Embracing A Shameful Past
Congregation: Short North
Series: Matthew - Advent 2016
Speaker: Nick Nye
Scripture Text: Matthew 1:1-17
The book of the genealogy of Jesus Christ, the son of David, the son of Abraham.
Abraham was the father of Isaac, and Isaac the father of Jacob, and Jacob the father of Judah and his brothers, and Judah the father of Perez and Zerah by Tamar, and Perez the father of Hezron, and Hezron the father of Ram, and Ram the father of Amminadab, and Amminadab the father of Nahshon, and Nahshon the father of Salmon, and Salmon the father of Boaz by Rahab, and Boaz the father of Obed by Ruth, and Obed the father of Jesse, and Jesse the father of David the king.
And David was the father of Solomon by the wife of Uriah, and Solomon the father of Rehoboam, and Rehoboam the father of Abijah, and Abijah the father of Asaph, and Asaph the father of Jehoshaphat, and Jehoshaphat the father of Joram, and Joram the father of Uzziah, and Uzziah the father of Jotham, and Jotham the father of Ahaz, and Ahaz the father of Hezekiah, and Hezekiah the father of Manasseh, and Manasseh the father of Amos, and Amos the father of Josiah, and Josiah the father of Jechoniah and his brothers, at the time of the deportation to Babylon.
And after the deportation to Babylon: Jechoniah was the father of Shealtiel, and Shealtiel the father of Zerubbabel, and Zerubbabel the father of Abiud, and Abiud the father of Eliakim, and Eliakim the father of Azor, and Azor the father of Zadok, and Zadok the father of Achim, and Achim the father of Eliud, and Eliud the father of Eleazar, and Eleazar the father of Matthan, and Matthan the father of Jacob, and Jacob the father of Joseph the husband of Mary, of whom Jesus was born, who is called Christ.
So all the generations from Abraham to David were fourteen generations, and from David to the deportation to Babylon fourteen generations, and from the deportation to Babylon to the Christ fourteen generations.
- What does Jesus’ genealogy tell us about God’s people?

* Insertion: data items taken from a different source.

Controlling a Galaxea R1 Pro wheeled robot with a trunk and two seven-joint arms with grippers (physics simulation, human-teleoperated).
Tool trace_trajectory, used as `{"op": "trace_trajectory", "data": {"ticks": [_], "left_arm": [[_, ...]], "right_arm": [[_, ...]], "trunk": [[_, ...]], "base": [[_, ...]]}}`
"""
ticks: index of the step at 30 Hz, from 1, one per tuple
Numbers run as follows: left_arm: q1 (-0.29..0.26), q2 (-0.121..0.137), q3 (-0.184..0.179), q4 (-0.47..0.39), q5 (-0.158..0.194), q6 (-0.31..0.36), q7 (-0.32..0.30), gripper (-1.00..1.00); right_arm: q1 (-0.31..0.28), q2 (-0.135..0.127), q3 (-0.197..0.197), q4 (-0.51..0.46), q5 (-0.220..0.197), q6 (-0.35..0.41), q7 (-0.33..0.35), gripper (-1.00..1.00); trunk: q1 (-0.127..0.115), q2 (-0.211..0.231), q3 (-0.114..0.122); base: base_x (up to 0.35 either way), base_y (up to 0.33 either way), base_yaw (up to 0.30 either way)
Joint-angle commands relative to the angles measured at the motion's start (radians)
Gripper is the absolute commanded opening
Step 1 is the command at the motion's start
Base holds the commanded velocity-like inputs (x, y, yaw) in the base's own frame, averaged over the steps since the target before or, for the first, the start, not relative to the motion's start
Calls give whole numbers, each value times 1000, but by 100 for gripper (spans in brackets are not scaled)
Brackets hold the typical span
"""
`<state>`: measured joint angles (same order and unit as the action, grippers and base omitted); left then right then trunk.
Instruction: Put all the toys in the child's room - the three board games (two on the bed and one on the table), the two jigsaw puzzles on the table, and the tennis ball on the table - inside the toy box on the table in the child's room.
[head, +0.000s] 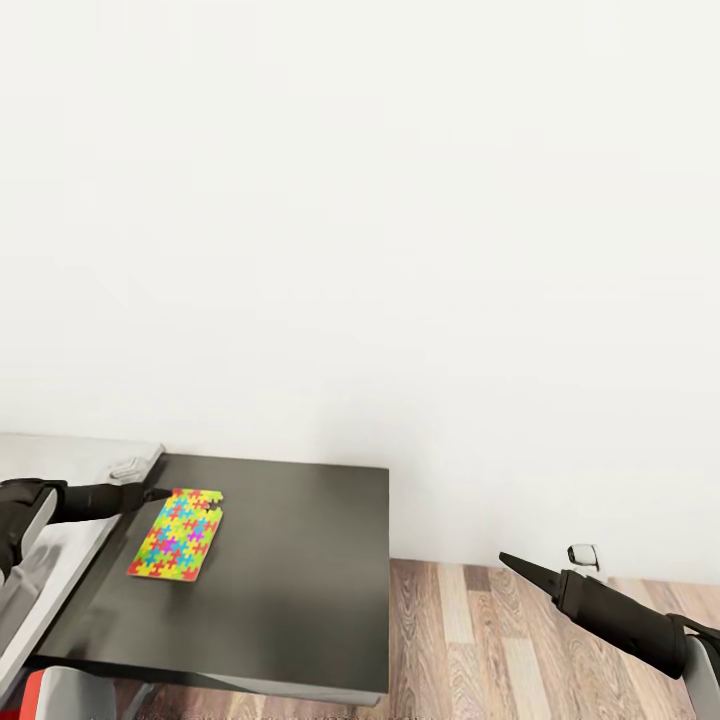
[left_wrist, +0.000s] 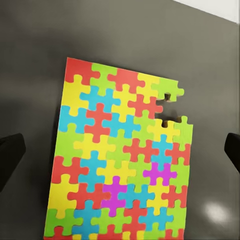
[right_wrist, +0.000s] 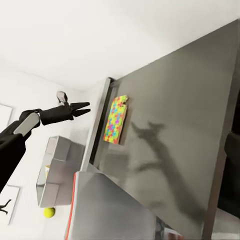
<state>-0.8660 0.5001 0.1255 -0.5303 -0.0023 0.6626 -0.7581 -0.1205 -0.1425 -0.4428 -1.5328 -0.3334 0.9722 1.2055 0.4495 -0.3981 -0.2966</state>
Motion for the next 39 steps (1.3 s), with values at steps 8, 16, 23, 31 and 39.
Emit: {"op": "trace_trajectory", "data": {"ticks": [8,16,23,31,39], "left_arm": [[-1,4,3,0,-1,8,-20,100],[-1,5,2,0,-2,5,-25,100],[-1,5,2,0,-1,0,-28,100],[-1,5,2,1,-1,-1,-29,100],[-1,4,2,1,-1,-1,-29,100]], "right_arm": [[-1,0,-1,0,-1,5,2,100],[-1,0,-1,-1,-1,5,3,100],[-1,0,-1,-1,-1,5,3,100],[-1,0,-1,-1,-1,5,3,100],[-1,0,-1,-1,-1,5,2,100]], "trunk": [[0,-2,-15],[0,-2,-28],[0,-2,-40],[0,-2,-53],[0,-2,-66]], "base": [[0,0,0],[0,0,0],[0,0,0],[0,0,0],[0,0,0]]}}
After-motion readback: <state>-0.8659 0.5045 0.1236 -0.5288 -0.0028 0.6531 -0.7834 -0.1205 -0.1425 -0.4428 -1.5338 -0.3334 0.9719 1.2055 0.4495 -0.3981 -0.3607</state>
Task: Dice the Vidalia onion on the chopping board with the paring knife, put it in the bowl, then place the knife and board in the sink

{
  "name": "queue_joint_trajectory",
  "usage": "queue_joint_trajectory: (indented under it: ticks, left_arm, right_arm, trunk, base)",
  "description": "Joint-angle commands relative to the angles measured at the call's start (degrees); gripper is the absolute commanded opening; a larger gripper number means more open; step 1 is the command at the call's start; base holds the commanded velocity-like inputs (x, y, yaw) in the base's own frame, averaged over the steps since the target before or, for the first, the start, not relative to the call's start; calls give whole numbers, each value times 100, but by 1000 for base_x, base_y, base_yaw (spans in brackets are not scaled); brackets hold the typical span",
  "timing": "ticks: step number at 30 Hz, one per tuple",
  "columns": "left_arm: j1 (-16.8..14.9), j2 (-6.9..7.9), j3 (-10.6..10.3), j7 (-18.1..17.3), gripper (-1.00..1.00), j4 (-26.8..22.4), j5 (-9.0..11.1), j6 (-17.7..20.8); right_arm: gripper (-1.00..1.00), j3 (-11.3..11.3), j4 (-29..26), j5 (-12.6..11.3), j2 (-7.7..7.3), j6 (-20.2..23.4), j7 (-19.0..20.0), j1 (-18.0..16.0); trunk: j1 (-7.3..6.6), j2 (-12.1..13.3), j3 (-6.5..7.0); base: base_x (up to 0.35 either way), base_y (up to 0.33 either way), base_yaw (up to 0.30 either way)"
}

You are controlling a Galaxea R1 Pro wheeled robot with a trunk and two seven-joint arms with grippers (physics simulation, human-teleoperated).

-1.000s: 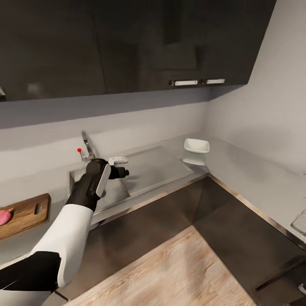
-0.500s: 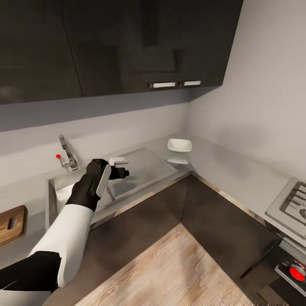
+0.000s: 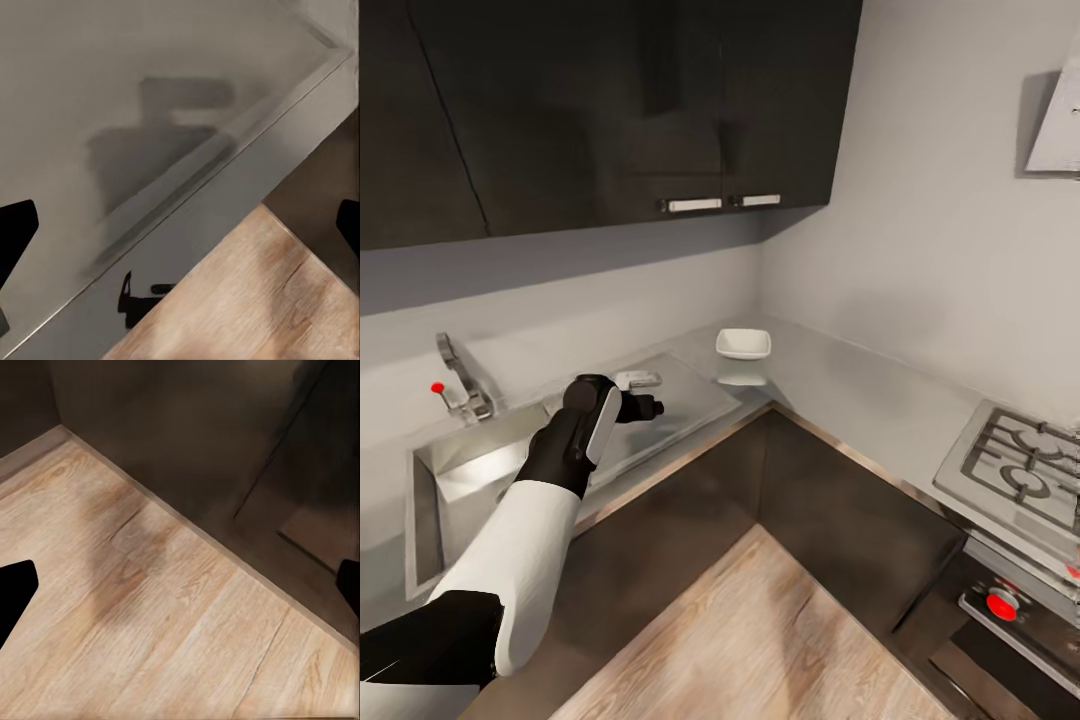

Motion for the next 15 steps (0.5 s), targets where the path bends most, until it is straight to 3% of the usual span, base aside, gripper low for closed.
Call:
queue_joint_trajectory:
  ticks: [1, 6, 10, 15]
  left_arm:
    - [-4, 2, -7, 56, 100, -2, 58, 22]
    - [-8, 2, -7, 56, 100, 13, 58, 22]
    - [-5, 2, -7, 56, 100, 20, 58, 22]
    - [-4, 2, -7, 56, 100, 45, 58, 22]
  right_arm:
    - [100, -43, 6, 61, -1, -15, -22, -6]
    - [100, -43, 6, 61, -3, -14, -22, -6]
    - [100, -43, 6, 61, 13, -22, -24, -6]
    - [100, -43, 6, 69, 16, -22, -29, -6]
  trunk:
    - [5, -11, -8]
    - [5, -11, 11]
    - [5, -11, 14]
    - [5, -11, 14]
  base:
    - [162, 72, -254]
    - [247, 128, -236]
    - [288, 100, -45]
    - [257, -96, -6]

- Pastor Nick pointed out that while we don’t see any apologies from Matthew about those in Jesus’ genealogy that could be seen as shameful, we all find ourselves looking down on people or groups. Who do you look down on? People of a certain race/ethnicity? Gender? Age? Geographic region? Political persuasion?
- Jesus’ family was dysfunctional – there were prostitutes, murderers, terrible leaders, and outcasts throughout – and includes all kinds of people: men & women, rich & poor, ethnic insiders & outsiders, moral & immoral … Does that sound like a family that you would want to join? Does our community (our family) look like that?
- What does Jesus’ genealogy tell us about God?
- It is pretty clear in this opening section of Matthew that the things God values are very different from the things that we value. Where do you see that most clearly? How has our community been shaped by our own values instead of by God’s?
- Holidays and time with family can often be difficult times of anxiety, hurry, and stress. Pastor Nick pointed out that Matthew ends his genealogy of Christ by pointing back to Genesis 1 and showing us how Jesus is our perfect Sabbath rest. Do we live in that kind of rest? What could it look like for our work, family, and community lives to preach a Gospel of perfect rest in Christ?